Birden irkildim! Sağıma soluma baktım, acaba sınıfta başka bir Viktor Albukrek mı vardı? Hayır, yoktu! Hoca Hanım, güzel gözlerini bana dikmiş, yerimden kalkmamı bekliyor… Çağrılan kişi benden başkası değildi!

Ona beslediğim sevgi ve hayranlığımın karşılığı bu mu olacaktı?

Şuursuzca ve süzüle süzüle sıramdan sıyrılıp tahtaya doğru ilerliyordum ki...

“Anlat bakalım çocuğum, söylediklerimi dinledin, değil mi?”

Bende tıs yok. Sınıfta korkunç bir sessizlik. Sessizlik uzadıkça uzuyor. Bütün öğrenciler nefeslerini tutmuş, büyük bir merakla, alacağım cezayı beklemeye odaklandı. Çünkü her hocanın, kendine has bir azarlama usulü vardı ve bu hocanınkini görmek fırsatı, şimdi doğacaktı!

Çocuklar endişeyle, benim ilk kurban olacağımı beklerken Melike Hanım, tatlı ve müşfik bir sesle sorusuna devam edercesine:

“Dinledin tabi, ne diyorduk? Türkiye’nin en çok yağmur alan bölgesi neresi?”

Benden yine yanıt yok; ağzım kilitli, açılmıyor!

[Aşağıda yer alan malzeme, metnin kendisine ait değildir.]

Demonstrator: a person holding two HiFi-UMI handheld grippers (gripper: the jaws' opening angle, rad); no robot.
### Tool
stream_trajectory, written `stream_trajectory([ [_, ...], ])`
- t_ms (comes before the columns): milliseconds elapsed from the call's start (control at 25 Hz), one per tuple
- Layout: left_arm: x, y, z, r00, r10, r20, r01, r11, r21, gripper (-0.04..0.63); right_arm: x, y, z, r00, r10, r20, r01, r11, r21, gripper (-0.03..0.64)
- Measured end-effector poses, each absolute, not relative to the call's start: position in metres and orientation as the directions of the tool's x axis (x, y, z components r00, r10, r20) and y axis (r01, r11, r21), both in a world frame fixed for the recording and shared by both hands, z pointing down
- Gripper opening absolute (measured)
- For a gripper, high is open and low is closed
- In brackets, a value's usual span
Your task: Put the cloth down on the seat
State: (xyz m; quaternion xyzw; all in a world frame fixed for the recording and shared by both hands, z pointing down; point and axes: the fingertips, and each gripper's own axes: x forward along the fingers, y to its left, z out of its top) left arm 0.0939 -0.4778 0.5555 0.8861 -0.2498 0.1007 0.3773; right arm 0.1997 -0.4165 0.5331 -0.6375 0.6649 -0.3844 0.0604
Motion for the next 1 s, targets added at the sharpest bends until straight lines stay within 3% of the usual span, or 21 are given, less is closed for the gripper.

Öğretmen hiç kızmadan, aynı rahatlıkla devam ediyor: “Doğu Karadeniz Bölgesi’dir değil mi çocuğum… Neden? Çünkü Karadeniz’in üzerinden geçtikten sonra Kuzey Anadolu Dağları’na çarparak yükselen ve denizden geldiği için nem taşıyan hava, yükselirken soğudu, yoğunlaşan nemi de su haline dönüşerek yağmur oldu. Bak ne güzel takip ettin dersi, aferin! Ve bu yağmurlar sayesinde bölgede ne yetişir? Suyu çok seven pirinç ve çay dedik, değil mi? Bravo Viktor’a, ne kadar da çok seviyorsun coğrafya dersini... Şimdi git otur yerine ve her zaman böyle güzel çalış. Tamam mı!”

Gözlerim öyle nemlendi ki önümü göremiyorum! Boğazın düğümlendi! Neredeyse yaşlar boşanacak! Bacaklarım dondu! Ayaklar yerden zor kalkacak! Başım dönüyor! Neredeyim? 

Yalpalayarak sıramı ararken yere yıkılacağımı sandım. Arkadaşlar yardım etmeseydi sınıftaki yerimi asla bulamayacaktım.

Bu olay bana, coğrafyada da tarihte de mantık yürütülebileceğimi öğretti. Her şeyin sebebini sorgulamakla, araştırmacı ruhumu geliştirdi. Kendime olan güvenimi arttırdı. Birbirlerine zıt olan değişik mesleklere kolaylıkla intibak etmemi sağladı. Bilhassa turizm alanındaki muvaffakiyetimi, lisan eğitmenlerime ve Tatar güzeli Melike Hanım’ın, beni tahtaya çağırdığı günkü azarlama üslubuna borçluyum.

O günden sonra, evvelce hiç sevmediğim, tarih, coğrafya, edebiyat gibi ezberlenecek sandığım tüm derslere, mantık yürüterek çalışmış ve iyi notlar almıştım.

Bu 2014-2015 ders yılında Musevi Lisesi, Ulus’taki binasında kuruluşunun 100. yıldönümünü heyecanla kutlamaktadır. Bu vesileyle, okulun boyanmasını üstlenen Beşiktaş Belediyesi Başkanı Sayın Murat Hazinedar’a teşekkürlerimi sunar, bir asırlık eğitim ve irfan yuvamızı bugüne kadar yaşatan ve gelişmesine katkıda bulunan gelmiş geçmiş tüm Musevi Cemaati yöneticilerini hararetle tebrik ederim.

Ve önümüzdeki 24 Kasım’da kutlanacak Öğretmenler Günü vesilesiyle, ilk eğitmenlerim olan aile büyüklerimin ve sevgili okul öğretmenlerimin hatıralarını şükranla yâd eder, yurdumuzun tüm öğretmenlerin bayramını, çocukluk heyecanımın sevinciyle ve içtenlikle kutlarım.